According to the contribution limits placed by the FECA individuals are not allowed to donate more than $2500 to each candidate. As we see in the plot, there are numerous donations made above that limit. In particular two big contributions in May attract our attention. It seems that they are 'mirrored' in negative amounts (refunds) June and July. Further investigation in the data reveals the following transactions:

  • On May 10 Stephen James Davis, San Francisco, employed at Banneker Partners (attorney), has donated $25,800 to Obama.
  • On May 25 Cynthia Murphy, Little Rock, employed at the Murphy Group (public relations), has donated $33,300 to Obama.
  • On June 15 the amount of $30,800 was refunded to Cynthia Murphy, which reduced the donated amount to $2500.
  • On July 8 the amount $25,800 was refunded to Stephen James Davis, which reduced the donated amount to $0.

What's interesting about these numbers?

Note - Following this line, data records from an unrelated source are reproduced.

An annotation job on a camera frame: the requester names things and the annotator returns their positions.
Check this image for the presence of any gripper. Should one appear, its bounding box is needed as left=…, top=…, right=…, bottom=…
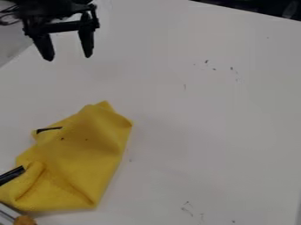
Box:
left=12, top=0, right=101, bottom=62

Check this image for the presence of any yellow cloth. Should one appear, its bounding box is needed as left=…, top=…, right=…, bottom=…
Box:
left=0, top=100, right=135, bottom=213

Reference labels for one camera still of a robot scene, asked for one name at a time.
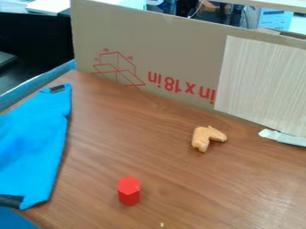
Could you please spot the blue cloth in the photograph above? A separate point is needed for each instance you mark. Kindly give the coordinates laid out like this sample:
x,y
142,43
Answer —
x,y
32,140

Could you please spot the orange toy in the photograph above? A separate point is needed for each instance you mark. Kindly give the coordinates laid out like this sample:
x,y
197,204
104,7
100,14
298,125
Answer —
x,y
204,137

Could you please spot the cardboard box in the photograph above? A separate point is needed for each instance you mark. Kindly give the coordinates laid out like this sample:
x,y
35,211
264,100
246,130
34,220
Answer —
x,y
159,53

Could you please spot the red hexagonal block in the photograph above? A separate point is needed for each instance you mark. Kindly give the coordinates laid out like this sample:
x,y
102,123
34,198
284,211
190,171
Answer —
x,y
128,191

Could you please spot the white board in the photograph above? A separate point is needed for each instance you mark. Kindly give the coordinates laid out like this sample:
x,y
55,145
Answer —
x,y
263,83

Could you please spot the grey tape piece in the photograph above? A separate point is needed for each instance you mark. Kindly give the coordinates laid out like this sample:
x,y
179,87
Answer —
x,y
283,137

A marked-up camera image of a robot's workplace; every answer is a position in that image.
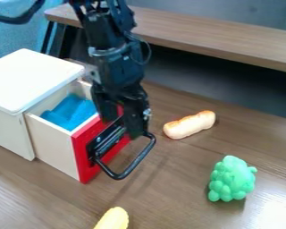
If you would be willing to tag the blue cloth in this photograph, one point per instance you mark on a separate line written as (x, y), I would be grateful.
(71, 111)

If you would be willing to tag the yellow toy corn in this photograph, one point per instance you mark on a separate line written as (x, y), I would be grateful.
(113, 219)

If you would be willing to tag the wooden bench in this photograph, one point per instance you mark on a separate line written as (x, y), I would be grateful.
(213, 32)

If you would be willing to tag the green toy grapes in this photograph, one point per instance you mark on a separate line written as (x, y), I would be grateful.
(231, 179)

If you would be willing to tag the drawer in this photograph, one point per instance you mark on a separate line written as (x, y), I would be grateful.
(56, 143)

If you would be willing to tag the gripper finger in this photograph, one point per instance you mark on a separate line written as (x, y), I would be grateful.
(107, 107)
(135, 119)

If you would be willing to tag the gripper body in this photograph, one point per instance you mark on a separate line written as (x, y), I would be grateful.
(117, 73)

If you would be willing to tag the cabinet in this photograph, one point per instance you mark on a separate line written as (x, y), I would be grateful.
(26, 77)

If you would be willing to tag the toy bread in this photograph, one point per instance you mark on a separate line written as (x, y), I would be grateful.
(189, 124)

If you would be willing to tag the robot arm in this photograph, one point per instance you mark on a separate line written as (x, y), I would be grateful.
(103, 27)

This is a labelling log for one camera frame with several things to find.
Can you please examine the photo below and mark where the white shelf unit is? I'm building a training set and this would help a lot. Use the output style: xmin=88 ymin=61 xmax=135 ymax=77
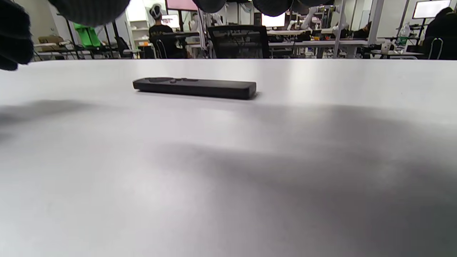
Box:
xmin=129 ymin=19 xmax=151 ymax=51

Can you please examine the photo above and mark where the black chair with metal frame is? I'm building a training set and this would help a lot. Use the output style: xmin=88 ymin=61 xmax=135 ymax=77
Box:
xmin=428 ymin=37 xmax=444 ymax=60

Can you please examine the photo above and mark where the black remote control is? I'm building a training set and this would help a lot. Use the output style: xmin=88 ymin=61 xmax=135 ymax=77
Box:
xmin=132 ymin=77 xmax=257 ymax=100

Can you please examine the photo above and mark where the clear plastic water bottle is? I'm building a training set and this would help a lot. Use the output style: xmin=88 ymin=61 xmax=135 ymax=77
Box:
xmin=399 ymin=22 xmax=411 ymax=47

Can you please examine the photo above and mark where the pink display screen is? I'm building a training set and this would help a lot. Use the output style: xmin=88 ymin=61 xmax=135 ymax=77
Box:
xmin=165 ymin=0 xmax=199 ymax=11

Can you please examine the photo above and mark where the bright computer monitor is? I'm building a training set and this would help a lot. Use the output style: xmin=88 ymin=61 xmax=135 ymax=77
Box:
xmin=261 ymin=13 xmax=286 ymax=28

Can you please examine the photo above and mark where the long white desk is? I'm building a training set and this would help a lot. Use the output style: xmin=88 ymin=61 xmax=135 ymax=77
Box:
xmin=268 ymin=39 xmax=370 ymax=59

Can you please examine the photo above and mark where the black mesh office chair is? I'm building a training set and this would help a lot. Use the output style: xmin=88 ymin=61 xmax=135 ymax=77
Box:
xmin=207 ymin=25 xmax=271 ymax=59

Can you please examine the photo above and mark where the person's right hand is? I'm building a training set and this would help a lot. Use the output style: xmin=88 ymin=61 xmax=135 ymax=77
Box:
xmin=0 ymin=0 xmax=334 ymax=71

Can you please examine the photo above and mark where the white support pillar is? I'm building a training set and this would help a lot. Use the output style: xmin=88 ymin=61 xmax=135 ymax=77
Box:
xmin=367 ymin=0 xmax=385 ymax=45

The $30,800 refunded to Cynthia Murphy equals the maximum amount individuals may give to national party committees per year. Maybe she just wanted to combine both donations in one transaction which was rejected. The $25,800 refunded to Stephen James Davis possibly equals the $30,800 minus $5000 (the contribution limit to any other political committee).

Another interesting finding in the last plot is a horizontal line pattern for contributions to Republican candidates at $5000 and -$2500. To see them in more detail, I visualised just the Republican donations. The resulting graphic is kind of the perfect example for patterns in data that would be invisible without data visualisation.

Contributions to Republican Candidates

What we can see is that there are many $5000 donations to Republican candidates. In fact, a look up in the data returns that these are 1243 donations, which is only 0.3% of the total number of donations, but since those donations are evenly spread across time, the line appears. The interesting thing about the line is that donations by individuals were limited to $2500. Consequently, every dollar above that limited was refunded to the donors, which results in the second line pattern at -$2500. In contrast, the contributions to Barack Obama don't show a similar pattern.

Contributions to Obama

So, it might be interesting to find out why thousands of Republican donors did not notice the donation limit for individuals. To further analyze this topic, we can have a look at the total number of $5k donations per candidate.

Contributions to Obama

Of course, this is a rather distorted view since it does not consider the total amounts of donations received by each candidate. The next plot shows the percentage of $5k donations per candidate.

Contributions to Obama

What learn from this

Often, such a visual analysis of a new dataset feels like an exciting journey to an unknown country. You start as a foreigner with just the data and your assumptions, but with every step you make, with every chart you render, you get new insights about the topic. Based on those insights you make decisions for your next steps and what issues are worth further investigation. As you might have seen in this chapter, this process of visualizing, analyzing and transformation of data could be repeated nearly infinitely.

Source codes for the generated graphics

All of the charts shown in this chapter were created using the wonderful and powerful software R. Created mainly as a scientific visualization tool, it is hard to find any visualization or data wrangling technique that is not already built into R. For those who are interested in how to visualise and wrangle data using R, here's the source code of the charts generated in this chapter. Also, there is a wide range of books and tutorials available.

Further Reading

The author of this chapter has been influenced by the book Visualizing Data by William S. Cleveland, published in 1993.